DR SHANG: Excellent questions. On preoperative head, chest, and abdomen CT, there were several patients that were identified to have infarcts and embolic events that were not in the head, for example, in the spleen and in the liver, as you mentioned. Those patients were treated with antibiotics. And, in fact, the presence of these embolic events on some occasions drove us forward to consider an earlier operation to minimize those events down the road.
DR GAMMIE: I just want to add to that. If we find a splenic abscess, we will take care of that beforehand. We know from the literature that the mortality rate is a 100% if you do operate on the valve, but that is a fairly uncommon scenario. We would treat a splenic abscess with a laparoscopic splenectomy or a percutaneous drainage.
Kevin, I appreciate your question, and we have sort of taken at some level a damn the torpedoes approach. We feel that waiting to operate on these patients has a clear downside potential for further embolization, further valve destruction. You saw that we had a lot of Staph aureus patients and there is ongoing valve destruction.

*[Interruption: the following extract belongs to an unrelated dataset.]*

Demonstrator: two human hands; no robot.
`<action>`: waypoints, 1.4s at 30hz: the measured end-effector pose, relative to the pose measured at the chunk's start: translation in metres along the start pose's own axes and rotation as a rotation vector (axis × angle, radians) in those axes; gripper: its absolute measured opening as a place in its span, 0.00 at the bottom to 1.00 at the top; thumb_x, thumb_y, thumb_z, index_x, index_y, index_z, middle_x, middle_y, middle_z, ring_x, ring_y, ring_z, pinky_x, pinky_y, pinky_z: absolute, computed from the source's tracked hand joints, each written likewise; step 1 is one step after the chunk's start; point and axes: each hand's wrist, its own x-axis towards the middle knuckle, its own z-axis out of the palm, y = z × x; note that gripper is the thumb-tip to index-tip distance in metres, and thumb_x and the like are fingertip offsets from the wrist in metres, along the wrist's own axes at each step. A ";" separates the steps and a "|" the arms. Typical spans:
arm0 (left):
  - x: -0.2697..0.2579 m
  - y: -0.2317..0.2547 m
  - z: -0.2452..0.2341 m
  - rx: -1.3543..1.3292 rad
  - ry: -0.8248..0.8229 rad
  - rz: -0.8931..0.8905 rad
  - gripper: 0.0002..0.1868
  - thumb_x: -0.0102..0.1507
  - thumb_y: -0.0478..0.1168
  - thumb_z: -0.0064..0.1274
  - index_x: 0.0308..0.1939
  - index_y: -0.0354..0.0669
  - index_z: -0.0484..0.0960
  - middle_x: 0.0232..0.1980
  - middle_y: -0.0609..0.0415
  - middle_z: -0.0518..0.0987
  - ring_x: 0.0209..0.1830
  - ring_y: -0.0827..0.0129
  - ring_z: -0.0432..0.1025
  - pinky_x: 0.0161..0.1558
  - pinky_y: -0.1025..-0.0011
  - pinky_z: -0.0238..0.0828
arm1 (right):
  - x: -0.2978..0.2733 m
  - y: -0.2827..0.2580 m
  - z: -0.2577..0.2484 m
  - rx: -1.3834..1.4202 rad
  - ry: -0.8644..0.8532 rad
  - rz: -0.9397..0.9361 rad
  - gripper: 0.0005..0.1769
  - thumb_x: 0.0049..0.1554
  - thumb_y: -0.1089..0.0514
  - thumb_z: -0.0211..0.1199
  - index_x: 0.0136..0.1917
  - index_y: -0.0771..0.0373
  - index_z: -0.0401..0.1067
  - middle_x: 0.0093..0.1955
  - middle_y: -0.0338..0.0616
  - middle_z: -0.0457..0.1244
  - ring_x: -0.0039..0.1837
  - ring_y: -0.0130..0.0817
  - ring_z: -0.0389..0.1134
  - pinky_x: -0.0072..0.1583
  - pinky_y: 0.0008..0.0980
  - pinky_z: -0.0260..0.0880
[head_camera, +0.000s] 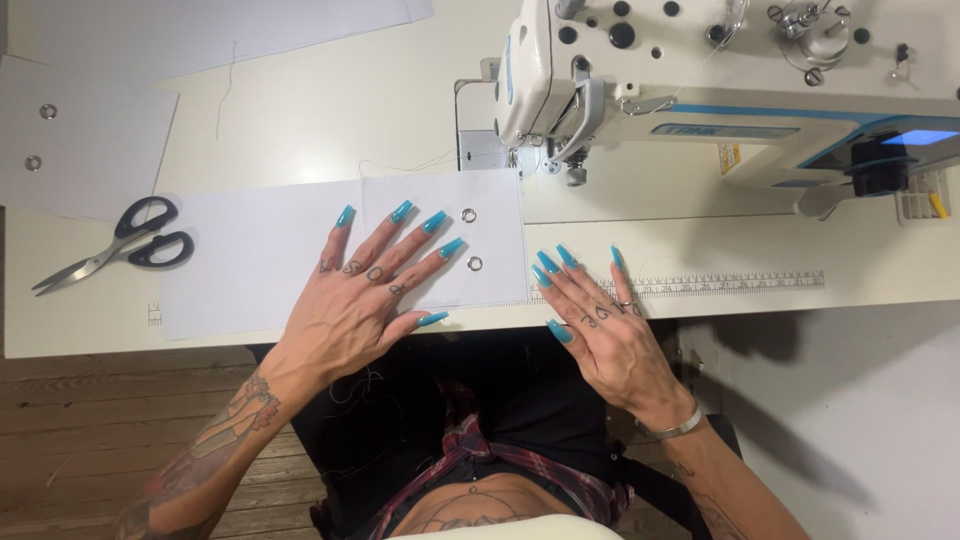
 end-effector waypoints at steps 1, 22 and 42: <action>0.000 0.001 0.000 -0.003 -0.004 0.000 0.31 0.58 0.64 0.23 0.64 0.70 0.49 0.69 0.66 0.47 0.69 0.66 0.40 0.62 0.51 0.32 | -0.001 0.001 0.001 -0.022 0.004 -0.011 0.25 0.57 0.44 0.36 0.65 0.51 0.55 0.67 0.36 0.50 0.69 0.34 0.46 0.68 0.47 0.30; 0.002 0.013 -0.011 0.038 -0.006 -0.034 0.28 0.60 0.60 0.23 0.64 0.69 0.50 0.69 0.68 0.47 0.69 0.68 0.38 0.63 0.54 0.33 | -0.001 0.003 0.004 -0.132 0.021 -0.078 0.24 0.57 0.44 0.34 0.66 0.47 0.53 0.69 0.30 0.46 0.70 0.32 0.43 0.68 0.47 0.28; 0.005 0.008 -0.011 -0.009 -0.083 -0.031 0.28 0.60 0.61 0.20 0.64 0.69 0.49 0.69 0.67 0.46 0.69 0.68 0.38 0.63 0.54 0.31 | 0.001 0.000 0.002 -0.219 0.001 -0.132 0.25 0.57 0.41 0.32 0.66 0.44 0.53 0.69 0.27 0.46 0.71 0.33 0.41 0.68 0.49 0.27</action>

And so we really just went forward and operated on these patients once their workup was complete, and I think our data support that approach. If, obviously, we had a large-volume hemorrhage, we would get neurosurgery involved. We generally would do an angiogram on those patients to rule out a mycotic aneurysm. But if there was hemodynamic instability and severe mitral regurgitation and some degree of a bleed and/or infarct, we would go ahead and operate on those patients, and I think this supports that approach.